So, I just couldn't leave the 4-way splitters as an unknown.
The loss between to non adjacent output ports looks to be about 14 dB.


----------



## Chop69

Just to add 1 more wrinkle:

I ordered an extra DECA off of Ebay. The seller threw in the DECA power inserter, an 8-way green label splitter, BSF, and a SWM power inserter. Don't quite understand why he included the SWM PI, but I'm never one to turn down free stuff, plus I think my original SWM PI was having issues, so I decided to swap out for the new one. Imagine my surprise when I see the new PI has a green label. The black label one says model #PI-21, the green label says model #PI-21R1-03

Maybe they have come like this for a while, but I thought it worth mentioning.


----------



## veryoldschool

Chop69 said:


> Just to add 1 more wrinkle:
> 
> I ordered an extra DECA off of Ebay. The seller threw in the DECA power inserter, an 8-way green label splitter, BSF, and a SWM power inserter. Don't quite understand why he included the SWM PI, but I'm never one to turn down free stuff, plus I think my original SWM PI was having issues, so I decided to swap out for the new one. Imagine my surprise when I see the new PI has a green label. The black label one says model #PI-21, the green label says model #PI-21R1-03
> 
> Maybe they have come like this for a while, but I thought it worth mentioning.

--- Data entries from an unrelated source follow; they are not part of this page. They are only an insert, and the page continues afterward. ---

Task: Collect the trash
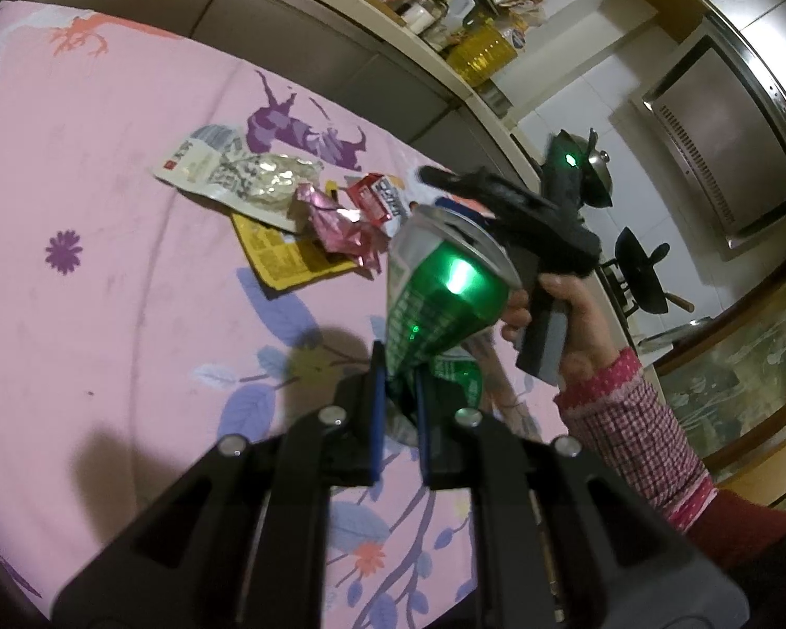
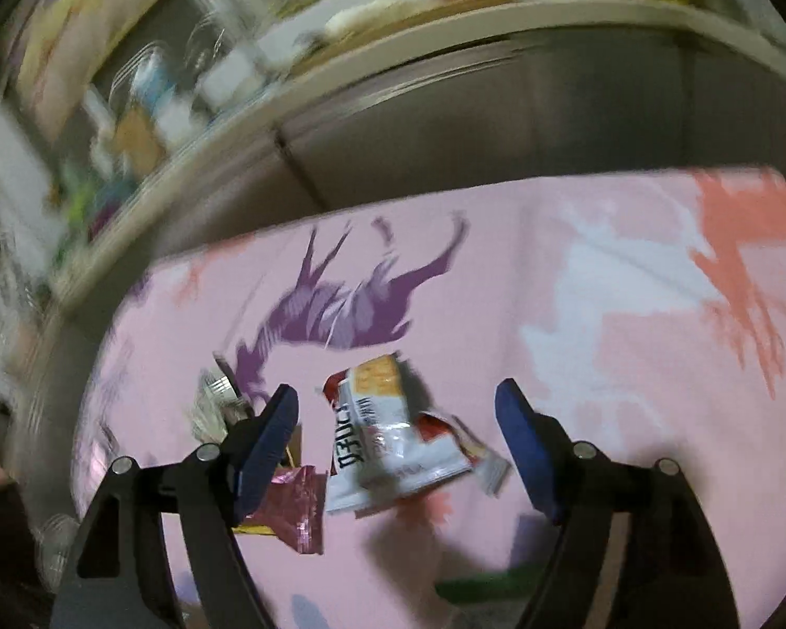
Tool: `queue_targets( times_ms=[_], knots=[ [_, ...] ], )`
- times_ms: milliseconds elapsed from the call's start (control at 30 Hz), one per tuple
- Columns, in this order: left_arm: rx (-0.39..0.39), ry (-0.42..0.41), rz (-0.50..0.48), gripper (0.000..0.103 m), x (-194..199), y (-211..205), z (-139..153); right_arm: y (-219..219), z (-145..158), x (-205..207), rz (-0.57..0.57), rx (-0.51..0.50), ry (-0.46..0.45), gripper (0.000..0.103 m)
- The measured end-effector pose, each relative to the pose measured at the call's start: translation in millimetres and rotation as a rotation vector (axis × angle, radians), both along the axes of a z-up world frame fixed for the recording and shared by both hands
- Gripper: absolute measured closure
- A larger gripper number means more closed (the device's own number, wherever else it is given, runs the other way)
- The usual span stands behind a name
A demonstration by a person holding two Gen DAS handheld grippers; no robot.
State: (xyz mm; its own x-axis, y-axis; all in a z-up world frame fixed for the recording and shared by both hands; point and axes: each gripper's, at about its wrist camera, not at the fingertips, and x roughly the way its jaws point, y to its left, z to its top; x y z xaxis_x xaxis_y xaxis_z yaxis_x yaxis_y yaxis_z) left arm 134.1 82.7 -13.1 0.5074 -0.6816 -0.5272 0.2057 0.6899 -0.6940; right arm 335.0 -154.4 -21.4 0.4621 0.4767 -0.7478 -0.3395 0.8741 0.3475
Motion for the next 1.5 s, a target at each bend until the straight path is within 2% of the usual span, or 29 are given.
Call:
queue_targets(
  times_ms=[67, 100, 133, 167, 233, 467, 600, 733, 800, 867, 967, 1133, 1167, 1300, 1367, 1400, 1500],
  knots=[
    [0.003, 0.000, -0.003, 0.094, 0, -1, 2, 21, -5, 1, 0.082, -0.089, -0.008, 0.032],
    [0.007, -0.001, -0.006, 0.094, -1, -2, 3, 26, -5, -1, 0.104, -0.106, -0.009, 0.041],
    [0.010, -0.002, -0.008, 0.094, 0, -3, 3, 32, -8, -4, 0.141, -0.140, -0.004, 0.071],
    [0.013, -0.003, -0.011, 0.094, 0, -5, 5, 33, -9, -6, 0.153, -0.145, 0.001, 0.093],
    [0.019, -0.006, -0.021, 0.094, 2, -10, 6, 24, -7, -16, 0.154, -0.107, -0.005, 0.102],
    [0.046, -0.026, -0.074, 0.094, 11, -43, 18, -27, 27, -40, 0.059, 0.000, -0.059, 0.103],
    [0.039, -0.026, -0.087, 0.094, 13, -58, 23, -49, 37, -49, 0.021, 0.002, -0.077, 0.103],
    [0.041, -0.022, -0.081, 0.094, 10, -60, 21, -68, 21, -41, -0.034, 0.152, 0.045, 0.103],
    [0.044, -0.013, -0.075, 0.094, 7, -56, 18, -66, 7, -32, -0.013, 0.211, 0.135, 0.103],
    [0.048, -0.005, -0.067, 0.094, 5, -50, 15, -59, -1, -26, 0.015, 0.201, 0.188, 0.103],
    [0.047, 0.004, -0.053, 0.094, 3, -38, 11, -38, -5, -19, 0.058, 0.113, 0.159, 0.103],
    [0.034, 0.006, -0.032, 0.094, 3, -21, 9, -22, -12, -9, 0.083, 0.105, 0.179, 0.103],
    [0.032, 0.005, -0.030, 0.094, 3, -19, 8, -23, -12, -7, 0.073, 0.124, 0.183, 0.103],
    [0.016, 0.003, -0.020, 0.094, 4, -11, 7, -42, 1, -6, 0.021, 0.402, 0.144, 0.103],
    [0.012, 0.006, -0.018, 0.094, 4, -10, 6, -45, 9, -8, -0.007, 0.445, 0.097, 0.103],
    [0.011, 0.009, -0.016, 0.094, 5, -9, 5, -44, 9, -8, -0.013, 0.452, 0.106, 0.103],
    [0.004, 0.010, -0.012, 0.094, 6, -7, 4, -43, -1, 0, -0.015, 0.519, 0.230, 0.103]
  ],
)
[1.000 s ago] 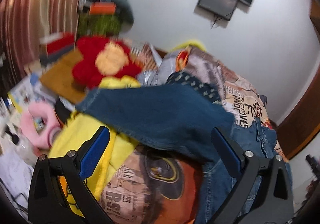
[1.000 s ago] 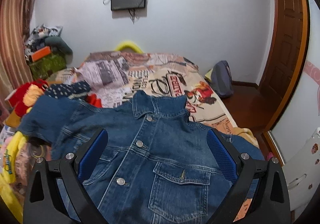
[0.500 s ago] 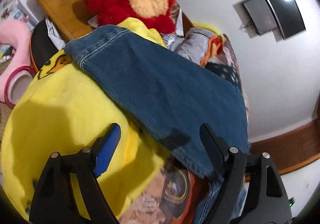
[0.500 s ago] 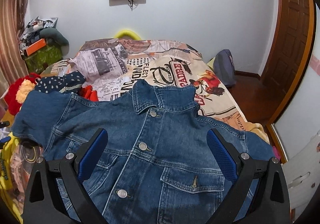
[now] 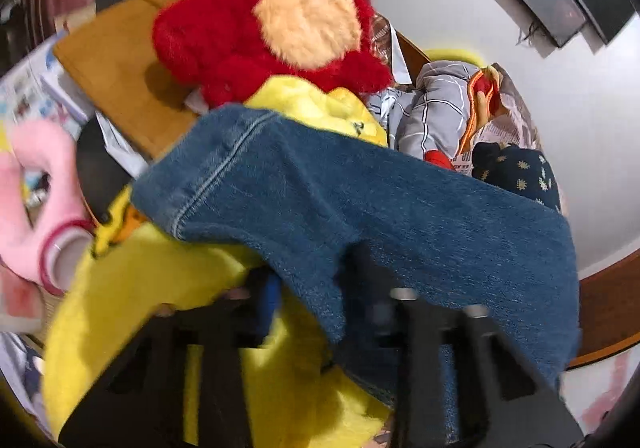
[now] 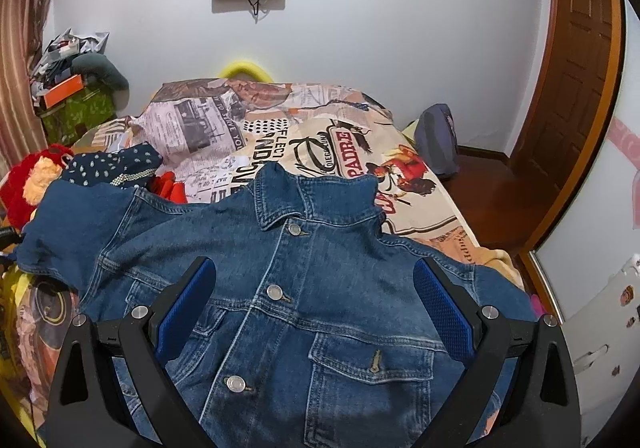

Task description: Fold large clothes

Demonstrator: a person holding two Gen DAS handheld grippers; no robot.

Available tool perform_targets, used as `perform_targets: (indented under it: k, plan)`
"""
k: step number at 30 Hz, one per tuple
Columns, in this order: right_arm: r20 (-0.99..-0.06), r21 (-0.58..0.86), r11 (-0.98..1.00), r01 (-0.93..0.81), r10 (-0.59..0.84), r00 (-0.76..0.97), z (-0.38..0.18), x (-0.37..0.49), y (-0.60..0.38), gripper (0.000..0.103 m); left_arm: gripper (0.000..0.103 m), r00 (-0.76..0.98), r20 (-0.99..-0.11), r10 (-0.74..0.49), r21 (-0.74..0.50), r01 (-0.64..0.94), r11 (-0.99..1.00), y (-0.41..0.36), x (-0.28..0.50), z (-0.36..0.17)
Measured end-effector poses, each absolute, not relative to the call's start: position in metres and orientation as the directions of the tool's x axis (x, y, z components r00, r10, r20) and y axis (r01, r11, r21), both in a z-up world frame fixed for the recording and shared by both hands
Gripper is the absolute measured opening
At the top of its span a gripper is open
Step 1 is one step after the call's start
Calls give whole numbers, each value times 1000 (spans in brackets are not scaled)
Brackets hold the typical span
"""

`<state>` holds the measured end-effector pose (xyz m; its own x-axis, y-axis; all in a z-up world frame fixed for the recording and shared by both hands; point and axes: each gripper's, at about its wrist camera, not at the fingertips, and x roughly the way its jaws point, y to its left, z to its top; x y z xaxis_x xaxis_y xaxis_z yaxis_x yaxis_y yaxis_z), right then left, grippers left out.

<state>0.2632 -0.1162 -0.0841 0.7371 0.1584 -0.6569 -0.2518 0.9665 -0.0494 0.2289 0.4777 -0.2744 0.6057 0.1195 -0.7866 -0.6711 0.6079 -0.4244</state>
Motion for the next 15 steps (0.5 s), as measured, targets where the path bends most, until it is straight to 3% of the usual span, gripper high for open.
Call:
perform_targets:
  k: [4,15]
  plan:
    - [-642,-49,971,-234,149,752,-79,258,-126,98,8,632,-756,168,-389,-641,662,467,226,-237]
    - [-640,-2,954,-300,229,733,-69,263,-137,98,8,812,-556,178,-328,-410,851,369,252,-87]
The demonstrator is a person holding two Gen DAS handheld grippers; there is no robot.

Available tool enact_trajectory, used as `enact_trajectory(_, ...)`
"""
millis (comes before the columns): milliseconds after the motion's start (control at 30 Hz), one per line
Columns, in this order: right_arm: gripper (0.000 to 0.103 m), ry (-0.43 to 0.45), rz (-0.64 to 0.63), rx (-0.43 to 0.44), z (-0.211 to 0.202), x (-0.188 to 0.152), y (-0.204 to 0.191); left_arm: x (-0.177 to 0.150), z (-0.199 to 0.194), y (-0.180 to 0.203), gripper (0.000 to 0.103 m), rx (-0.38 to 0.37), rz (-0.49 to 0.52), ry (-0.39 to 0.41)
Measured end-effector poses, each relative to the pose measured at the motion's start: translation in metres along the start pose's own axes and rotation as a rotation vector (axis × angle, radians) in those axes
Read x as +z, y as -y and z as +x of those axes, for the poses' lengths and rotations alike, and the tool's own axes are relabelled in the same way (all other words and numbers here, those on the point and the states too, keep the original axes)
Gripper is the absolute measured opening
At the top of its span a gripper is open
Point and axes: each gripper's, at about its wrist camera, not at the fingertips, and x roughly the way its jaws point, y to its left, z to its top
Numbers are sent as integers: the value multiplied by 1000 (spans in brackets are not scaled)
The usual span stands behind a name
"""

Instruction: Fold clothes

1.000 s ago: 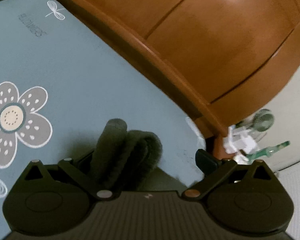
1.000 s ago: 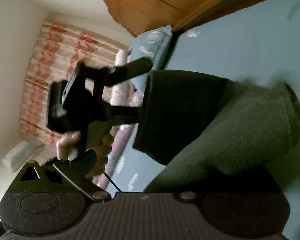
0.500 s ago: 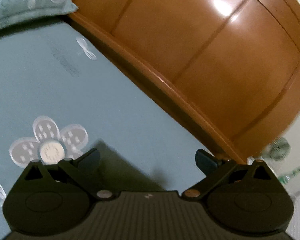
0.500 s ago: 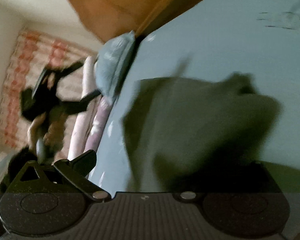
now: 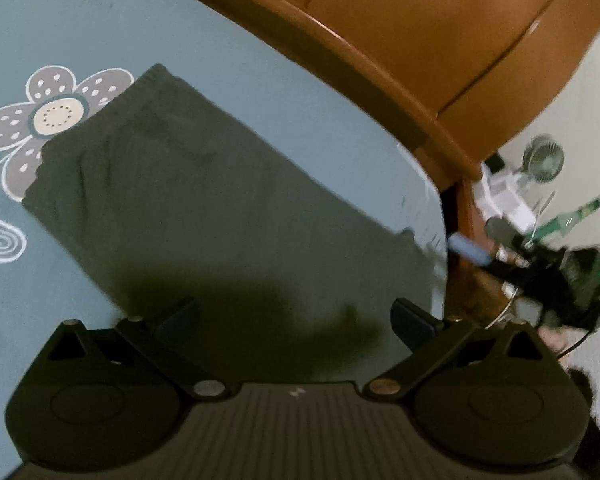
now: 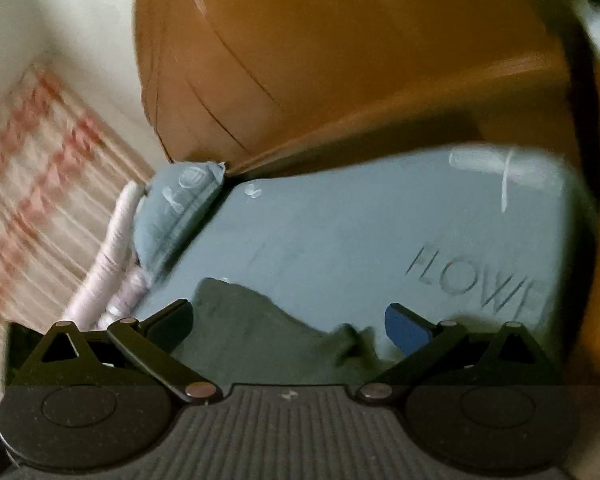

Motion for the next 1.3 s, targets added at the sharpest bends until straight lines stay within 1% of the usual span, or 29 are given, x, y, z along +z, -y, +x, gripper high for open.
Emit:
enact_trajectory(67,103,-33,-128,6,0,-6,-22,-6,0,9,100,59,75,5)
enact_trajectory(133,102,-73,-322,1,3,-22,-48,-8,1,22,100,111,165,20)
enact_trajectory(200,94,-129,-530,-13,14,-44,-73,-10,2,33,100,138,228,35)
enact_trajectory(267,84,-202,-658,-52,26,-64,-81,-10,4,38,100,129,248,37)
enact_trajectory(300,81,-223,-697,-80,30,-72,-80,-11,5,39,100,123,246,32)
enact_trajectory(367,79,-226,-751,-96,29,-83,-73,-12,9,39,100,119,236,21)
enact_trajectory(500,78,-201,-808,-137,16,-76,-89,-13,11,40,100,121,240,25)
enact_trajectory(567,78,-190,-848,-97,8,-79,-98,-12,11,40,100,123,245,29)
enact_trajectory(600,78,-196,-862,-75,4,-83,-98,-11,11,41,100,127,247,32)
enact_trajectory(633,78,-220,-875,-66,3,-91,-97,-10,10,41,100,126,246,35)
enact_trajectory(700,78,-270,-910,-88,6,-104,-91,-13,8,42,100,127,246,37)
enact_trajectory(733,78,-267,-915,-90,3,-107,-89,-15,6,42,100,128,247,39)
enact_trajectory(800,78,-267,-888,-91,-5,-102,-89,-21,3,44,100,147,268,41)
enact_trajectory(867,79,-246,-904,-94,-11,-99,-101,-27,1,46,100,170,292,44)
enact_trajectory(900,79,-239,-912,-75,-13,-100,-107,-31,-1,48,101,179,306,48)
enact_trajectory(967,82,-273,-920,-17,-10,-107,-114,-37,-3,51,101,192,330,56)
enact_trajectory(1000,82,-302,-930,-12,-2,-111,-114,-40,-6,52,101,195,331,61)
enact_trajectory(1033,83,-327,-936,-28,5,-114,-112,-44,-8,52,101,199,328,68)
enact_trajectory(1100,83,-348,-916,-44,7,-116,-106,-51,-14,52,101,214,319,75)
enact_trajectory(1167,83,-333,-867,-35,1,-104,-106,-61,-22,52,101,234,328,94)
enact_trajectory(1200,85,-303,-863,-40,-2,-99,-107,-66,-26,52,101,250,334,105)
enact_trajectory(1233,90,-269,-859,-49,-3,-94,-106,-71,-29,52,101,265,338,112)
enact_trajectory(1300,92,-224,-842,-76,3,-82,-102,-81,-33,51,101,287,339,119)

I think there is ZERO change to the PI to work with DECA.


----------



## hdtvfan0001

dwcolvin said:


> Only mandatory if the splitter is used as the *only* ground (i.e., at entry to home, and there's no ground block). The new(ish) splitters and SWiM-16 are UL-listed, so could be used as the only ground (some installers still require a ground block, however).
> 
> *I would resist the urge to ground everything, since multiple grounds can produce 'ground loops' which can result in strange behavior.* :eek2:


That was my initial take as well.

I have my SWM well grounded, and also have a ground block mounted outside near the Dish itself. Looks like no further need for grounding as I replace my splitters here.

Thanks.

Also....thanks VOS on your 14dB info....another good reason to do the splitter switch to green.


----------



## veryoldschool

hdtvfan0001 said:


> Also....thanks VOS on your 14dB info....another good reason to do the splitter switch to green.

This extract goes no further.